Un défi de propulsion
Contrairement à la plupart des atterrisseurs lunaires développés à ce jour, l’atterrisseur Nova-C développé par Intuitive Machines possède un moteur principal qui utilise des propulseurs cryogéniques : de l’oxygène liquide et du méthane liquide. Martin a déclaré que la société avait choisi ces propulseurs parce qu’ils sont nettement moins toxiques que les carburants hypergoliques et qu’ils permettent à Nova-C de disposer d’un moteur plus puissant qui peut atteindre la Lune en quelques jours plutôt qu’en un mois ou plus.
Cependant, les carburants cryogéniques sont plus difficiles à utiliser car ils doivent être conservés au frais, ce qui limite la durée pendant laquelle ils peuvent être stockés pour être utilisés.

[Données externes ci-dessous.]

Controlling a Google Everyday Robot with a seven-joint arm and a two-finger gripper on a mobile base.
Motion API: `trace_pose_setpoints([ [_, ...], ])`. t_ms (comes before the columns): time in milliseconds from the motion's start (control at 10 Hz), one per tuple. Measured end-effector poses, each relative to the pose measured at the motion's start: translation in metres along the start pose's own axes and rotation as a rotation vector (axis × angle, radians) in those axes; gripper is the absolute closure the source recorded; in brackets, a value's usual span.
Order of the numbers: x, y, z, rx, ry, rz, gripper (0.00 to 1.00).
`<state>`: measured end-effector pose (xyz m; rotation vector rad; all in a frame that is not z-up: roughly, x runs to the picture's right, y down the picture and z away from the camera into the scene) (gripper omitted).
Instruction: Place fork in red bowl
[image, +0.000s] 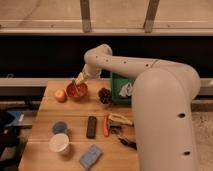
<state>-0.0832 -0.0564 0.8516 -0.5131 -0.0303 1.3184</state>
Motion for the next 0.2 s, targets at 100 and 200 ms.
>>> trace_pose_setpoints([
  [100, 0.0004, -0.0005, -0.0015, 0.002, -0.004, 0.000, 0.20],
  [200, -0.0001, 0.0014, -0.0011, 0.001, -0.004, -0.002, 0.20],
])
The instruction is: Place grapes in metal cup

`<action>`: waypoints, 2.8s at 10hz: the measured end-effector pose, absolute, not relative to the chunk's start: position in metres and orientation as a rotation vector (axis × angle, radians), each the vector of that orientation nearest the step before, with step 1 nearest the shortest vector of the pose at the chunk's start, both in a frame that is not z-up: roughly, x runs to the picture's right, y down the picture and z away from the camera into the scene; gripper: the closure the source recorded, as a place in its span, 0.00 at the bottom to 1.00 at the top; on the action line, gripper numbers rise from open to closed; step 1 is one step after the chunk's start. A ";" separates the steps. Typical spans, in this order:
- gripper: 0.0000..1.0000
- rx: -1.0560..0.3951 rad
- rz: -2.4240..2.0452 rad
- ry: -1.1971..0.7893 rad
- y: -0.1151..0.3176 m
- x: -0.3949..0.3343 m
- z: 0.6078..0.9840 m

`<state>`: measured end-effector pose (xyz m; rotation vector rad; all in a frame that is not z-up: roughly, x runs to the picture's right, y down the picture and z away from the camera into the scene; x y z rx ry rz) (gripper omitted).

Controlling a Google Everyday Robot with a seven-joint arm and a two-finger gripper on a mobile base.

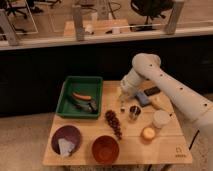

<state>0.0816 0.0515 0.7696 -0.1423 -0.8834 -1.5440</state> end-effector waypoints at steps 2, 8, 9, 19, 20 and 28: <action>0.48 -0.180 -1.590 -0.849 0.057 0.065 0.774; 0.25 -0.289 -1.703 -0.841 0.105 0.023 0.822; 0.25 -0.289 -1.710 -0.849 0.109 0.025 0.827; 0.28 -0.281 -1.846 -0.817 0.153 0.046 0.859; 0.35 -0.297 -1.865 -0.797 0.159 0.049 0.864; 1.00 -0.249 -1.820 -0.930 0.148 0.044 0.859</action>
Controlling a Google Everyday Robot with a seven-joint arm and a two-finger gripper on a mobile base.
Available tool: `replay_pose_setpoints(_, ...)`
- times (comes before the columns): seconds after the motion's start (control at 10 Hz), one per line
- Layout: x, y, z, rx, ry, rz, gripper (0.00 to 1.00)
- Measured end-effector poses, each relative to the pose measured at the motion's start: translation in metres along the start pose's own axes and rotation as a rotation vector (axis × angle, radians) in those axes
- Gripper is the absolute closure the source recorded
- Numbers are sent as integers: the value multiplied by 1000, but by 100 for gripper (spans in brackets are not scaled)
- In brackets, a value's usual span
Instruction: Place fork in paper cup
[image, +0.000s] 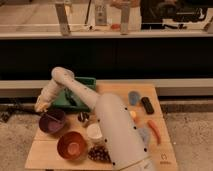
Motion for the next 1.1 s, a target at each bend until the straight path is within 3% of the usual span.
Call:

Pour cette raison, l’atterrisseur Nova-C sera ravitaillé quelques heures seulement avant le décollage.
« Il n’est pas anodin de charger de l’oxygène liquide et du méthane liquide dans le véhicule », a déclaré Bill Gerstenmaier, vice-président de la construction et de la fiabilité des vols chez SpaceX.
L’entreprise a dû modifier le deuxième étage de la fusée Falcon 9 pour ajouter des propulseurs sur l’atterrisseur Nova C sur la rampe de lancement peu avant le décollage. SpaceX et Intuitive Machines ont réalisé deux tests de cette nouvelle procédure au cours du week-end. C’est un processus complexe, et pendant le compte à rebours, SpaceX contrôle en fait six vannes sur l’atterrisseur lunaire pour garantir l’intégrité du processus de ravitaillement. Malgré les tests, une température non nominale du méthane observée mardi soir a annulé la première tentative de lancement quelques heures avant le décollage prévu tôt mercredi.
Désormais, les entreprises vont réessayer tôt jeudi matin, avec le lancement prévu à 1 h 05 HE (06 h 05 UTC). Il sera diffusé sur NASA TV.
« Je pense que c’est extrêmement excitant de voir deux sociétés privées travailler ensemble en ce moment historique pour livrer ces six charges utiles commerciales et six charges utiles de la NASA à la surface de la Lune », a déclaré Gerstenmaier.
Aller sur la Lune
Après le lancement de la fusée, le vaisseau spatial Nova C de 2 tonnes sera essentiellement placé dans une injection translunaire. À partir de ce moment-là, le système de propulsion cryogénique amènera le vaisseau spatial sur la Lune et en orbite. En supposant un lancement tôt jeudi, le véhicule Nova C atteindra la Lune dans seulement six jours, a déclaré Martin.
Cela permettrait d’organiser une tentative d’atterrissage le 22 février, en fin de journée. Partant d’une orbite circulaire à 100 km au-dessus de la surface de la Lune, il faudra environ une heure au vaisseau spatial pour effectuer une descente motorisée vers le cratère Malapert, à seulement 300 km du pôle sud de la Lune. Si l’atterrissage réussit, il s’agira de l’atterrissage en douceur le plus orienté vers les pôles de tous les véhicules précédents.
Si cela réussit, bien sûr.
« Atterrir sur la Lune est extrêmement difficile », a déclaré cette semaine Joel Kearns, administrateur associé adjoint pour l’exploration à la Direction des missions scientifiques de la NASA.
L’agence spatiale paie environ 118 millions de dollars pour la livraison de six charges utiles scientifiques sur la surface lunaire. De plus, le véhicule Nova C transporte également six petites charges utiles privées. Après l’échec d’Astrobotic le mois dernier, Kearns a déclaré que ce ne serait pas un désastre si l’atterrisseur Intuitive Machines échouait également.
« Nous avons toujours considéré ces premières livraisons comme une expérience d’apprentissage », a-t-il déclaré.
Alors pourquoi la NASA finance-t-elle des missions qui pourraient bien échouer ? L’espoir est que les entreprises privées finiront par maîtriser les véhicules volants vers la Lune. Et une fois que le service deviendra plus courant, il coûtera à la NASA une fraction du prix qu’elle paierait pour les services lunaires développés traditionnellement. De plus, en réduisant les coûts, la NASA ouvrira également la porte au développement commercial sur la Lune, ce qui devrait à son tour ouvrir encore plus l’accès à la surface lunaire.
En substance, la NASA prend donc des risques à court terme pour obtenir des gains à long terme.